» **Assigned task**
Copy every line that holds the string "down" from the data below.

» **Source material**

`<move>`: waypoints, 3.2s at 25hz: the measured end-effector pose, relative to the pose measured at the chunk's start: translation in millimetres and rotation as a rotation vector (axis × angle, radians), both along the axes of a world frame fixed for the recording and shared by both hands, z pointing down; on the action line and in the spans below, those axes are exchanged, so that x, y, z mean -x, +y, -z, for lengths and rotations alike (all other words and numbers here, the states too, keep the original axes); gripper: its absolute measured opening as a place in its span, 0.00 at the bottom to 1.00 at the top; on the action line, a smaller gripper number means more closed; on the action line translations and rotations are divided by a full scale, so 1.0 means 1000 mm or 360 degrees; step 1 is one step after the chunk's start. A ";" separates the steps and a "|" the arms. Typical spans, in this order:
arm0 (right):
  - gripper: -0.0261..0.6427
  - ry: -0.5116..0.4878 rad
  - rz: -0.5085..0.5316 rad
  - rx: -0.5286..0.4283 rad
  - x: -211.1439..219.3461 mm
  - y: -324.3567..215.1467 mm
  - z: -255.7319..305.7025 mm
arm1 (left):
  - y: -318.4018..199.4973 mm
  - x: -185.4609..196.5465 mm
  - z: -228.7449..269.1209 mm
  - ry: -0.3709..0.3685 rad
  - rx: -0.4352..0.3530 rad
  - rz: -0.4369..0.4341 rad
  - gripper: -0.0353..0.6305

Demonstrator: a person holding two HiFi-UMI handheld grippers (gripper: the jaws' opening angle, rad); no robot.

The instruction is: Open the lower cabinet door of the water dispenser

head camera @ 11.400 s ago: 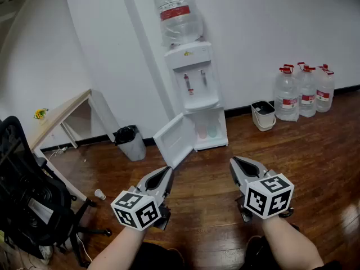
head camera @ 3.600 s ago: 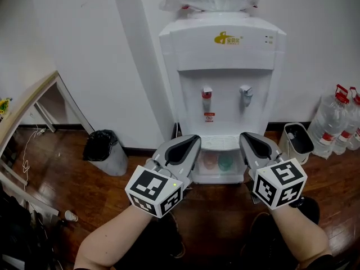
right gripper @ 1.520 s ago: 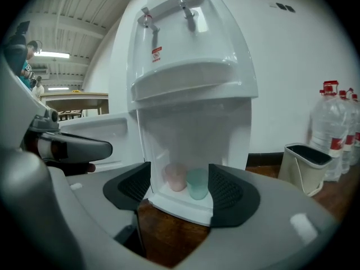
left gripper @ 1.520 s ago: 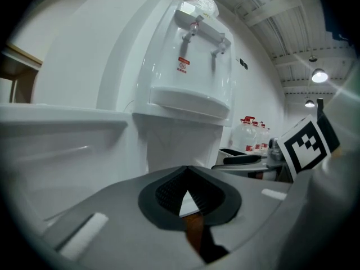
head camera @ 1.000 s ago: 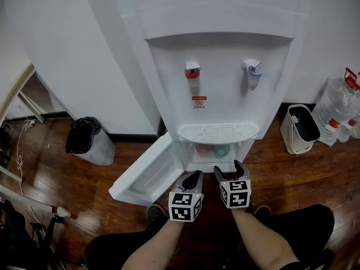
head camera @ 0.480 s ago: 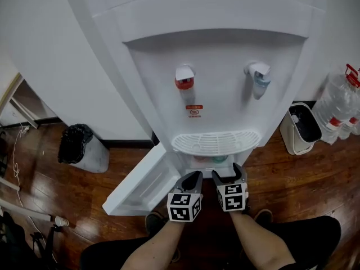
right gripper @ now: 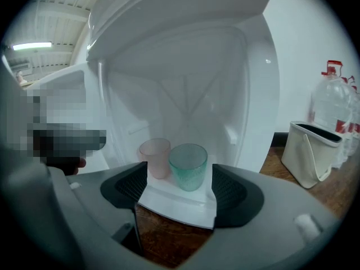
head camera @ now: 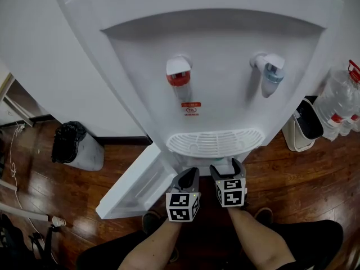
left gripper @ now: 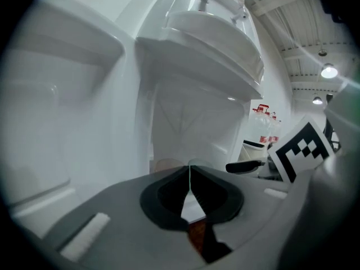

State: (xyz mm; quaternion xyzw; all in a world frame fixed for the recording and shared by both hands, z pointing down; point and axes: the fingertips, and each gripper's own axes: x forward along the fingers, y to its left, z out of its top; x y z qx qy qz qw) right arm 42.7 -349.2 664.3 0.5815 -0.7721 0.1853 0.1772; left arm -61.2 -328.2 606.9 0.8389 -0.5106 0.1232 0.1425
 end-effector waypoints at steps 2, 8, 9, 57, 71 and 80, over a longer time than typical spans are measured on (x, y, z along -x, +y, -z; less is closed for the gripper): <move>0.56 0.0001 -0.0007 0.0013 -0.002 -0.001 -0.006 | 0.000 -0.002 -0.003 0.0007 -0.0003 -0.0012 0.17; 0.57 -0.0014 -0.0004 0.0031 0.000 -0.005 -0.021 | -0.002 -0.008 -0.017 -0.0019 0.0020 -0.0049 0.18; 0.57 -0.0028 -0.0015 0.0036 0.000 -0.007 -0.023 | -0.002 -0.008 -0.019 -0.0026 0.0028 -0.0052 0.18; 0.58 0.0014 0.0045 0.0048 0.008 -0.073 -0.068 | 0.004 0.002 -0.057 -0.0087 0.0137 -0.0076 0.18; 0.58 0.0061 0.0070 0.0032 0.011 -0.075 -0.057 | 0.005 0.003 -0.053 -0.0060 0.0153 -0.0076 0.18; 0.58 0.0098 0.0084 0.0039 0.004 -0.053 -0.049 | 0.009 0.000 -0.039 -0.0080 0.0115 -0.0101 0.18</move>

» **Answer to this problem**
`<move>`: waypoints, 3.2s at 25hz: the measured end-effector pose, relative to the pose measured at the chunk's start: translation in millimetres and rotation as a rotation vector (axis × angle, radians), both along the axes of a world frame fixed for the recording and shared by both hands, z pointing down; on the action line and in the spans below, those axes are exchanged, so that x, y, z mean -x, +y, -z, for lengths and rotations alike (all other words and numbers here, the states too, keep the original axes); gripper: its absolute measured opening as a place in its span, 0.00 at the bottom to 1.00 at the top; on the action line, a smaller gripper number means more closed; on the action line translations and rotations are divided by a full scale, so 1.0 means 1000 mm or 360 degrees; step 1 is one step after the chunk's start. A ";" separates the steps and a "|" the arms. Typical spans, in this order:
State: (xyz mm; quaternion xyzw; all in a world frame fixed for the recording and shared by both hands, z pointing down; point and axes: the fingertips, and each gripper's own axes: x forward along the fingers, y to its left, z out of its top; x y z qx qy qz qw) right arm 42.7 -349.2 664.3 0.5815 -0.7721 0.1853 0.1772; left arm -61.2 -328.2 606.9 0.8389 -0.5106 0.1232 0.1425

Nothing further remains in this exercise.